Friday, July 22, 2011

Guinea Pig Test Results: Restaurant Food Sucks

I'm absolutely convinced there is a relationship between excess calories and/or poor nutrition and depression. I'm not sure what research says. I'd reckon it difficult to control which one precedes the other. Does the depression stem from the calories or does the excess calroies come from the depression. However my experiece this week leads me to think the food leads the way.

Because of work, I've eaten all but two meals out of restaurants this week. And I feel like crap. The physical effects are profound. I've had to loosen my watchband. My feet are swollen so much it feels like I'm walking in wet shoes. I smell wierd. My weight is obviously up. And despite consuming an excess quantity of calories... I still feel hungry!? Obviously there are tons of hidden salt, MSG, and calories ("enhancers?") added to the food I've eaten. It grosses me out. I also wonder if diet composition substrate plays a role here. My diet tipped drastically toward fat-based, instead of carbohydrate-based, this week.

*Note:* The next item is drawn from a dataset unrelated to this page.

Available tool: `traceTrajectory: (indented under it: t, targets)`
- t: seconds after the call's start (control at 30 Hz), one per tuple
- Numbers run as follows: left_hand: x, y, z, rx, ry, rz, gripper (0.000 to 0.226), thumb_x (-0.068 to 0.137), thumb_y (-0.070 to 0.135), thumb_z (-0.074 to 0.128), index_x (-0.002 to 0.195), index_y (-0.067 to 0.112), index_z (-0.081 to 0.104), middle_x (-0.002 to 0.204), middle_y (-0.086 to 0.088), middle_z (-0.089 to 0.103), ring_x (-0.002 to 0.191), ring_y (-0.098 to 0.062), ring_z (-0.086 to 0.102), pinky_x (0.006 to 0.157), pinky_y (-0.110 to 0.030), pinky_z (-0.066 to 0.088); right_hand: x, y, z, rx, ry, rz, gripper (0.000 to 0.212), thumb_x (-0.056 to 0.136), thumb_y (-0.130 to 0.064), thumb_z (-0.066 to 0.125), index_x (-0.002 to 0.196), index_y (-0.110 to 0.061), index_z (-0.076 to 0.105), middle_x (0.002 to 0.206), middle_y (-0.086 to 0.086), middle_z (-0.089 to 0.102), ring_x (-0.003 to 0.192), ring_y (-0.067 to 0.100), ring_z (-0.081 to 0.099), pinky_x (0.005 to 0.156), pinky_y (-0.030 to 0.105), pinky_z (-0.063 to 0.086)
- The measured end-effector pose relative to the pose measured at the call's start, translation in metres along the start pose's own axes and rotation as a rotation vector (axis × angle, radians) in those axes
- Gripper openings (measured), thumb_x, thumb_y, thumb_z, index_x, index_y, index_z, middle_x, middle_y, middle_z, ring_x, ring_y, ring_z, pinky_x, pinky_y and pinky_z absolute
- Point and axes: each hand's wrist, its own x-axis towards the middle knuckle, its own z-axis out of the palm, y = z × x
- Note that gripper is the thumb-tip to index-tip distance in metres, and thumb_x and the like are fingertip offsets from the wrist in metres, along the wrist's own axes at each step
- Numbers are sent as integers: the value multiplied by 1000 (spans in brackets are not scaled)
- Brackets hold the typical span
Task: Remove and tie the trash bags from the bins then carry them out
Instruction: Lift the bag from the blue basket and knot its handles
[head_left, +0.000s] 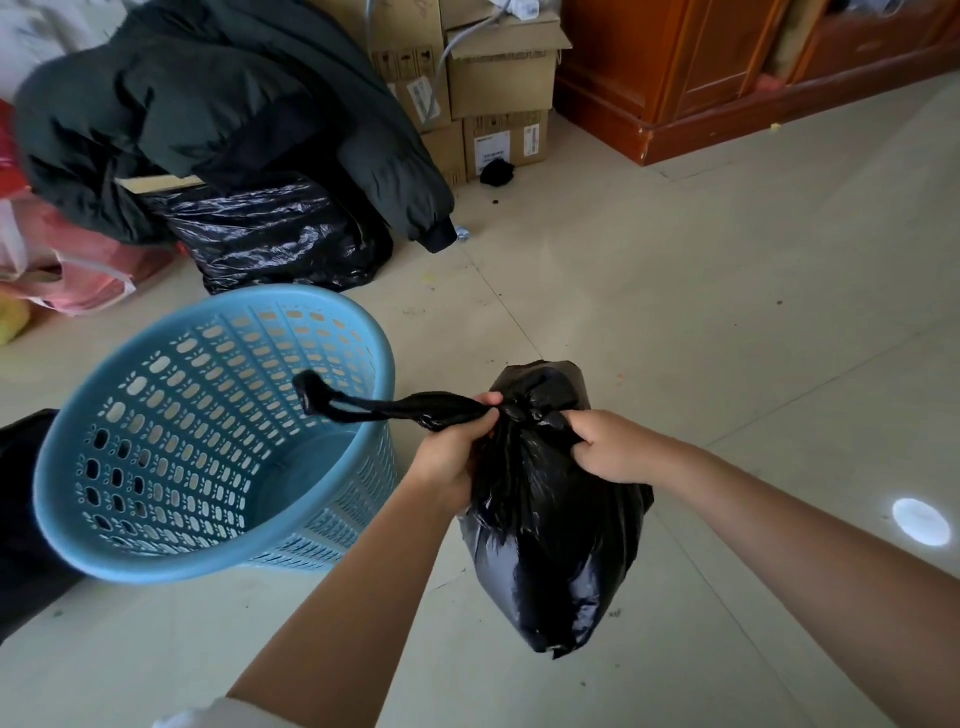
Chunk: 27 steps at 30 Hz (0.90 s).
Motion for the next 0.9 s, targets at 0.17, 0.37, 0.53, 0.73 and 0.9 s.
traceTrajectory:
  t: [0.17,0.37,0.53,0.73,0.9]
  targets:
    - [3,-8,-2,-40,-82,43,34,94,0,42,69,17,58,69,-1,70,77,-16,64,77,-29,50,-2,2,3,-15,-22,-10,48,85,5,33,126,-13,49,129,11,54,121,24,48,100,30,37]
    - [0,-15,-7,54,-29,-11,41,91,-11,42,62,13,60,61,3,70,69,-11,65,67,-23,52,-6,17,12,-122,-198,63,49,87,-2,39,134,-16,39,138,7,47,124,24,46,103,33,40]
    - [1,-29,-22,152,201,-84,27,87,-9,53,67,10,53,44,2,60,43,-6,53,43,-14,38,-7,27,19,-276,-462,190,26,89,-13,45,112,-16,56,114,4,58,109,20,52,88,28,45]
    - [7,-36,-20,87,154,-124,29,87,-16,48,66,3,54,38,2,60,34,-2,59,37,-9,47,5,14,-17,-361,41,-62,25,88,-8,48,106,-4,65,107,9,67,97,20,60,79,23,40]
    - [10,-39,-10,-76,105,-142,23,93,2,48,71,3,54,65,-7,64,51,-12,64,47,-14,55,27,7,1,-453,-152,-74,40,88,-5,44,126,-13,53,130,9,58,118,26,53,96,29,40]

With such profound physical effects... why *shouldn't* mental effects be anticipated? I feel a malaise. The blues. A funk. That I cannot attribute to any specific event or happening in my life. Granted this week has been tough. But I endured far worse. As I sat on the couch last night contemplating "why do I feel like this?", I can't help but think there is some mechanism pushing my chemistry toward this. Clearly my body's chemistry is far from it's natural stasis.

I've always thought vegetarians a touch crazy. But... it's a lot harder to hide "enhancers" in salads. Even harder in vegen dishes. Maybe... just maybe, there is something to the 'I just feel better' often cited. Like I always thought, it's all in their heads. HA!

Eating poorly and working excessively is no way to go through life. The true triangle of hell is high stress + poor nutrition + sedantary lifestyle. And although this is just a transient situation for me, for many it's not. It's the perfect description of most engineers. The office banter this morning affirms. Among a group of five people, none of us could recall co-workers or acquiantices in our career field that lived into their 80s. None. Not one. That is striking. The list of people that died young was easy to come up with. We've lost two in the office in the last few months. One was 73 and could barely even walk.

Granted. None of this is scientific. But, it's worth trying the obvious solution. Look for me to be packing my lunch when meetings go all-day. At minimus. I hate to come off as snobbish, or stand offish. But the alternative is way, way too expensive.